Finalmente si comincia a parlare d’altro. Lentamente, faticosamente, incrociando le dita delle mani e dei piedi, augurandoci che non sia troppo lontano il momento in cui declineremo il coronavirus al passato. Sta di fatto che negli ultimi giorni le sezioni culturali della stampa statunitense hanno trovato un altro osso da spolpare, l’osso giusto per questi mesi in cui negli Usa un solo argomento riesce a contendere le prime pagine agli aggiornamenti sull’andamento della pandemia: le elezioni presidenziali.

Si tratta di un libro appena uscito, un romanzo distopico che ci porta in una realtà parallela prossima alla nostra e tuttavia diversissima: il momento di scarto dallo spaziotempo in cui viviamo per davvero (o così ci sembra) si situa nell’ormai lontano 1975, quando una giovane e ambiziosa avvocatessa rifiuta per la terza volta, e definitivamente, di sposare un aitante e altrettanto ambizioso collega, Bill Clinton. Il titolo del libro, di per sé molto eloquente, è Rodham, il cognome da nubile di quella che sarebbe poi diventata forse la più odiata tra le first ladies americane e, in seguito, la grande – e ingiustamente – sconfitta alle elezioni presidenziali del 2016, e il seguito è intuibile: quelle che noi abbiamo visto come due vite indissolubilmente e a tratti dolorosamente intrecciate proseguono in parallelo con esiti differenti. Lui, Bill, sposerà un’altra donna e non diventerà presidente. Lei, Hillary, sceglierà di rimanere sola e proseguirà la sua carriera fino (appunto) alle fatali elezioni del 2016. Cosa succede a questo punto nel libro, le numerose recensioni dedicate a Rodham non lo rivelano.
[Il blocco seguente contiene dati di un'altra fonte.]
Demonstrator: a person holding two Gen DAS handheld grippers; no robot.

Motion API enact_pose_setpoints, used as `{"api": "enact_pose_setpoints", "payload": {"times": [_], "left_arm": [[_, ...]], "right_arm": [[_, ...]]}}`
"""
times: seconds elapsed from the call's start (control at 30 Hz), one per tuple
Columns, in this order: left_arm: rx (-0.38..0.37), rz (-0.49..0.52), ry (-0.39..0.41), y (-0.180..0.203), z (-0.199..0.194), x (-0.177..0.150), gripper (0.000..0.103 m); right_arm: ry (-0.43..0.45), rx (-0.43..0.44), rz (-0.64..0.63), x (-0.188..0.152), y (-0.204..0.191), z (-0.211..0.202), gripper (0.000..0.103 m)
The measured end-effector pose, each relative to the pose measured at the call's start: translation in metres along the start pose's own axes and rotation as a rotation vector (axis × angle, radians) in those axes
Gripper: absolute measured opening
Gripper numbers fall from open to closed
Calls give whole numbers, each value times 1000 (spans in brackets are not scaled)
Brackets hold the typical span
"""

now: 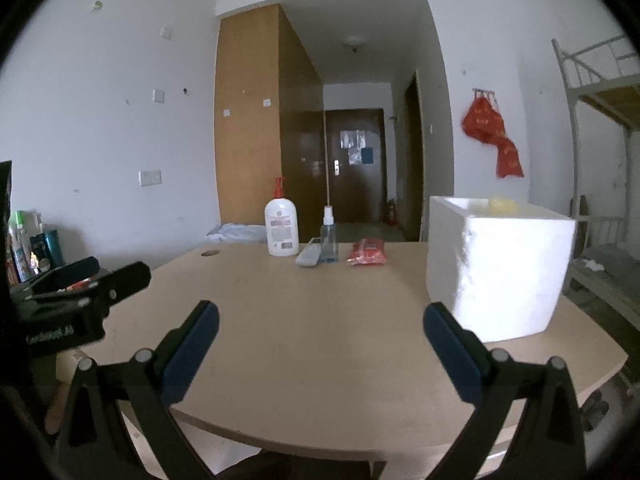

Ma l’autrice, Curtis Sittenfeld (che in passato ha già dedicato un romanzo, American Wife, a un’altra first lady, Laura Bush), ha spiegato in un lungo articolo sul Guardian che, se quattro anni fa le cose fossero andate diversamente lei non avrebbe avuto bisogno di scrivere questo libro: «Invece di osservare in tempo reale come il nostro paese sia diventato un luogo più razzista, sessista, xenofobo e omofobo, gli americani avrebbero avuto una leader non soltanto impegnata per l’uguaglianza, ma pronta ad affrontare il cambiamento climatico, la riforma della legislazione sulle armi e il sistema sanitario. E appare in uguale misura indimostrabile e indiscutibile che la sua risposta a una pandemia globale sarebbe stata enormemente diversa: fondata su dati scientifici, equilibrata, compassionevole».

Purtroppo non ci è dato sapere se davvero sarebbe andata così, ma certo è bello pensarlo, e la stessa Sittenfeld ammette di avere scritto il romanzo – che Laura Miller su Slate definisce come un esempio di fan fiction, o più precisamente di real-person fiction, quel tipo di narrativa in cui «gli ammiratori scrivono storie di invenzione intorno a personaggi famosi» – per una forma di autoconsolazione. Precisando anche, in conclusione, che le lunghe e accurate ricerche necessarie all’elaborazione del libro, hanno – se possibile – accresciuto la sua ammirazione per Hillary: «Per tutta la mia vita adulta lei non è stata semplicemente una figura pubblica, ma un punto di riferimento culturale. Molti americani continuare ad affermare di non conoscerla, eppure a più riprese lei ci ha mostrato quello che è: forte e capace, attenta e complicata. Dobbiamo solo decidere di vederla».
E nel mondo reale non ci resta che vedere cosa succederà nel prossimo autunno.